We started using 389 LDAP (aka Fedora Directory Server) for user and group management in our research computing environment. Instead of managing users, groups and passwords on each and every machine, we just put them in LDAP and have all the machines authenticate users centrally; it’s not rocket science (people have been doing centralized LDAP authentication for decades), but it’s certainly non trivial.
As 389 is a Red Hat technology, it integrates very well with other Red Hat technologies like RHEL (errm, CentOS!). Installation and configuration is well documented, but the out-of-the-box administration tools (389-console
) are complete rubbish; the fonts are nearly unreadable, the windows don’t show up in GNOME 3.x window overview (good luck if you accidentally move something over one), the GUI makes it easy to mess up your directory (right click -> delete
without selecting a user first? Big mistake!), and also it’s just not very fast/convenient compared to traditional CLI-based *nix utilities like useradd
.
So I decided to write my own wrapper script for adding users from the command line, 389_useradd.sh. It was originally based on the example script in the Red Hat Netgroup whitepaper, but has been significantly updated.
Usage
Using it is simple; the only mandatory options are first and last name:
./389_useradd.sh -f Alan -l Orth > /tmp/aorth.ldif
Otherwise, if you mess up somehow, it will print out usage instructions (aka -h
).
./389_useradd.sh
Usage: ./389_useradd.sh -f FirstName -l LastName -u username [ -i userid -g groupid -p password]

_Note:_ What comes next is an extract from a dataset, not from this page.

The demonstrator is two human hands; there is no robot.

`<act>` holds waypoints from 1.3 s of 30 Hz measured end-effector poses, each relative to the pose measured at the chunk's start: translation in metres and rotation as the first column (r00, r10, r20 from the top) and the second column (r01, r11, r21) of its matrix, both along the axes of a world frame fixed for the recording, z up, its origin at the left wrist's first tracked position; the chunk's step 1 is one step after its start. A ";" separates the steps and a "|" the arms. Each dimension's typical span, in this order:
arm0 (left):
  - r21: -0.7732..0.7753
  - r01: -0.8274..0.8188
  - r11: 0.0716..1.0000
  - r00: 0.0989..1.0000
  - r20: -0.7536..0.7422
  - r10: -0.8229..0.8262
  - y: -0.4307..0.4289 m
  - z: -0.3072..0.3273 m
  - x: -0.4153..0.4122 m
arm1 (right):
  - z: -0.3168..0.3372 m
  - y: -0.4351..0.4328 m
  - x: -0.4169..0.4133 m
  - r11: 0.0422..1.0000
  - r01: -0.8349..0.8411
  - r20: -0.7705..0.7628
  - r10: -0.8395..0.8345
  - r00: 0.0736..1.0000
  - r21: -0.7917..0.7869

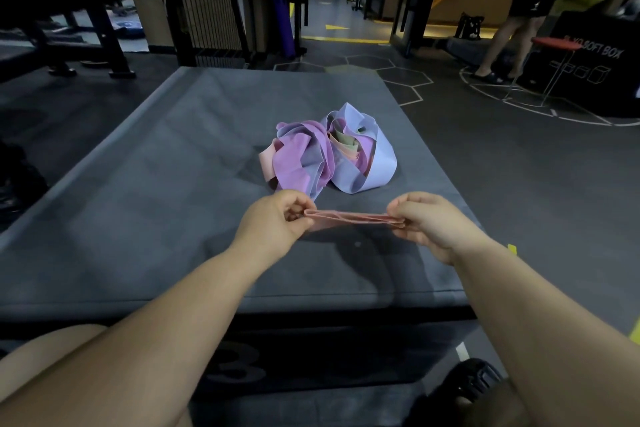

Basically, it outputs an LDIF for a new user and corresponding primary group for that user. You can save the LDIF to disk or pipe it directly to ldapmodify
. If user/group id are unspecified it will generate unique values based on the latest in the directory (basically, latest + 1). You can still specify these on the command line if you want to, but it seems more useful to be able to add users without checking your LDAP for the last uid first. This is what the *nix useradd does, so it makes sense to be able to use the same thing here.
Example output
/tmp/aorth.ldif, from above:
dn: uid=aorth, ou=People, dc=example,dc=org
changetype: add
givenName: Alan Orth
sn: Orth
loginShell: /bin/bash
gidNumber: 901
uidNumber: 901
objectClass: top
objectClass: person
objectClass: organizationalPerson
objectClass: inetorgperson
objectClass: posixAccount
uid: aorth
gecos: Alan Orth
cn: Alan Orth
userPassword: redhat
homeDirectory: /home/aorth
dn: cn=aorth, ou=Groups, dc=example,dc=org
changetype: add
gidNumber: 901
memberUid: aorth
objectClass: top
objectClass: groupofuniquenames
objectClass: posixgroup
cn: aorth
Import the LDIF using ldapmodify
. For example:
ldapmodify -h ldap.example.org -D "cn=Directory Manager" -W -f /tmp/aorth.ldif
Todo
While the simple use case of adding a user works, there are still some things I’d like to be able to do from the command line:
- Ability to add groups, à la
groupadd
- Ability to add/remove users from arbitrary groups, à la
gpasswd
Thanks, I might be setting up this soon, i have a bunch of new machines and will be creating a new lab, cant think of anything else at the moment.
Yah, it might be an idea to look into LDAP if you’re going to be doing users on many machines; network-based home directories are a cool thing too! 389 is only one of the many open-source LDAP servers out there, and I have no idea if it’s easier, better, etc than OpenLDAP, ApacheDS, etc… but I’m happy with it in our CentOS-based environment.